- **Work required**
Exclude the pictures and transcribe the rest of the data below exactly.

- **Collected material**
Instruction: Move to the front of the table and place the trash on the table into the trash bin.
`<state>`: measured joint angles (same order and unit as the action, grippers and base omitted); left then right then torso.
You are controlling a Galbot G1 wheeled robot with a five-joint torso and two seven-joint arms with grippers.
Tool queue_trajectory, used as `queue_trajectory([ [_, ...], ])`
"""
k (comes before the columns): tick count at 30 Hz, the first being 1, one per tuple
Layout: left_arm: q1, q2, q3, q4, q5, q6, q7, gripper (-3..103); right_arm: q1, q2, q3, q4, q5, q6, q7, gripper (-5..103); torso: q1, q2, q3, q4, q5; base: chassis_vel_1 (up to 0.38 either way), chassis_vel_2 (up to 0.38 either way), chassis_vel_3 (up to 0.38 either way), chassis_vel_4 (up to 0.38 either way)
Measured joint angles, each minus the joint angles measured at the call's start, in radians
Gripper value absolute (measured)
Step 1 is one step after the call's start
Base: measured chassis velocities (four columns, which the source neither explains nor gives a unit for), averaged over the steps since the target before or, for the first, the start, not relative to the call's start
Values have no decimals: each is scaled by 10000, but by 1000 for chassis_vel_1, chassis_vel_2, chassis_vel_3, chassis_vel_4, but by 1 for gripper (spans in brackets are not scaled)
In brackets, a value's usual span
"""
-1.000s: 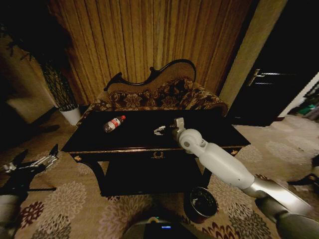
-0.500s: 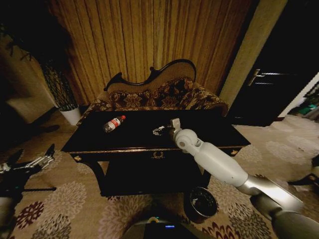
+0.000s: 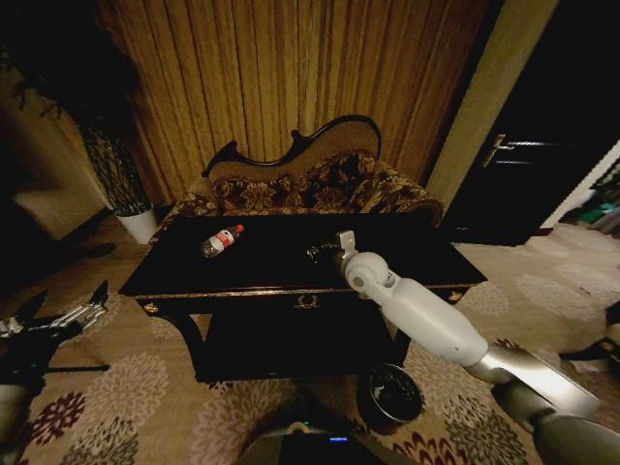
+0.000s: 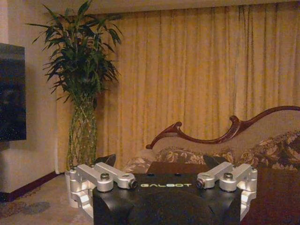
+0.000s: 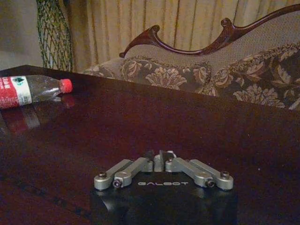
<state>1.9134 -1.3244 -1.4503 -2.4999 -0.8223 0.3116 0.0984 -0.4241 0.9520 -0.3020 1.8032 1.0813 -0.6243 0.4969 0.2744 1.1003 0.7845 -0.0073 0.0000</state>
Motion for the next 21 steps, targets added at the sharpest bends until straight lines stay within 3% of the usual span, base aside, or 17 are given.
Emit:
queue_trajectory([
  [3, -4, -5, 10, 0, 5, 0, 4, 100, -31, 13, 36, 3, 0, 8, -2, -1, 0, 0, 0, 0, 0, 0, 0, 0, 0],
  [5, -11, -7, 20, 0, 14, 0, 4, 100, -58, 15, 133, 54, 56, 9, -73, 8, 0, -1, 0, 0, 0, 0, 0, 0, 0],
  [7, -12, -8, 22, 0, 16, 0, 4, 100, -60, 13, 170, 59, 69, 9, -114, 8, 0, 0, 0, 0, 0, 0, 0, 0, 0],
  [8, -13, -7, 23, 0, 19, 0, 5, 100, -66, 4, 252, 60, 89, 9, -174, 19, 0, 0, 0, 0, 0, 0, 0, 0, 0],
  [10, -14, -6, 22, -1, 20, 0, 6, 100, -73, -3, 282, 60, 97, 8, -187, 19, 0, 0, 0, 0, 0, 0, 0, 0, 0],
  [18, -5, 3, 45, 0, 25, 0, 77, 100, -265, -223, 419, 194, 110, -14, -284, 57, 0, -1, 0, -1, 0, 0, 0, 0, 0],
  [20, -4, 7, 41, 0, 25, 0, 77, 100, -281, -236, 433, 227, 110, -24, -289, 57, 0, 0, 0, -1, 0, 0, 0, 0, 0],
  [21, 5, 10, 31, 0, 25, 0, 77, 100, -302, -258, 447, 279, 110, -39, -294, 63, 0, 0, 0, 0, 0, 0, 0, 0, 0],
])
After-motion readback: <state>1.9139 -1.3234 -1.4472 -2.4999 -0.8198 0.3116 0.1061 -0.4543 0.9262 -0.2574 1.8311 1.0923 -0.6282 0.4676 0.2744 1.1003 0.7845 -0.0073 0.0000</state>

- **Solved problem**
Instruction: Move to the front of the table and place the trash on the table into the trash bin.
`<state>`: measured joint angles (same order and unit as the action, grippers and base omitted); left then right then torso.
You are controlling a Galbot G1 wheeled robot with a five-joint torso and two seven-joint arms with grippers.
Tool queue_trajectory, used as `queue_trajectory([ [_, ...], ])`
"""
k (comes before the columns): tick count at 30 Hz, the first being 1, one per tuple
Layout: left_arm: q1, q2, q3, q4, q5, q6, q7, gripper (-3..103); right_arm: q1, q2, q3, q4, q5, q6, q7, gripper (-5..103); torso: q1, q2, q3, q4, q5; base: chassis_vel_1 (up to 0.38 either way), chassis_vel_2 (up to 0.38 either way), chassis_vel_3 (up to 0.38 either way), chassis_vel_4 (up to 0.38 either way)
Measured joint angles, each minus the joint angles measured at the call's start, in radians
Gripper value absolute (measured)
Step 1 is one step after the call's start
Base: measured chassis velocities (four columns, which the source neither explains nor gives a unit for), averaged over the steps since the target before or, for the first, the start, not relative to the call's start
Values have no decimals: each is scaled by 10000, but by 1000 for chassis_vel_1, chassis_vel_2, chassis_vel_3, chassis_vel_4, but by 1 for gripper (spans in brackets are not scaled)
In brackets, a value's usual span
"""
-1.000s: 
-0.500s: 
+0.000s: 
+0.000s: 
+0.000s: 
<state>1.9134 -1.3244 -1.4503 -2.4999 -0.8223 0.3116 0.0984 -0.4241 0.9520 -0.3020 1.8032 1.0813 -0.6243 0.4969 0.2744 1.1003 0.7845 -0.0073 0.0000</state>
Motion for the next 21 steps, targets added at the sharpest bends until straight lines stay within 3% of the usual span, base aside, or 17 are given.
Emit:
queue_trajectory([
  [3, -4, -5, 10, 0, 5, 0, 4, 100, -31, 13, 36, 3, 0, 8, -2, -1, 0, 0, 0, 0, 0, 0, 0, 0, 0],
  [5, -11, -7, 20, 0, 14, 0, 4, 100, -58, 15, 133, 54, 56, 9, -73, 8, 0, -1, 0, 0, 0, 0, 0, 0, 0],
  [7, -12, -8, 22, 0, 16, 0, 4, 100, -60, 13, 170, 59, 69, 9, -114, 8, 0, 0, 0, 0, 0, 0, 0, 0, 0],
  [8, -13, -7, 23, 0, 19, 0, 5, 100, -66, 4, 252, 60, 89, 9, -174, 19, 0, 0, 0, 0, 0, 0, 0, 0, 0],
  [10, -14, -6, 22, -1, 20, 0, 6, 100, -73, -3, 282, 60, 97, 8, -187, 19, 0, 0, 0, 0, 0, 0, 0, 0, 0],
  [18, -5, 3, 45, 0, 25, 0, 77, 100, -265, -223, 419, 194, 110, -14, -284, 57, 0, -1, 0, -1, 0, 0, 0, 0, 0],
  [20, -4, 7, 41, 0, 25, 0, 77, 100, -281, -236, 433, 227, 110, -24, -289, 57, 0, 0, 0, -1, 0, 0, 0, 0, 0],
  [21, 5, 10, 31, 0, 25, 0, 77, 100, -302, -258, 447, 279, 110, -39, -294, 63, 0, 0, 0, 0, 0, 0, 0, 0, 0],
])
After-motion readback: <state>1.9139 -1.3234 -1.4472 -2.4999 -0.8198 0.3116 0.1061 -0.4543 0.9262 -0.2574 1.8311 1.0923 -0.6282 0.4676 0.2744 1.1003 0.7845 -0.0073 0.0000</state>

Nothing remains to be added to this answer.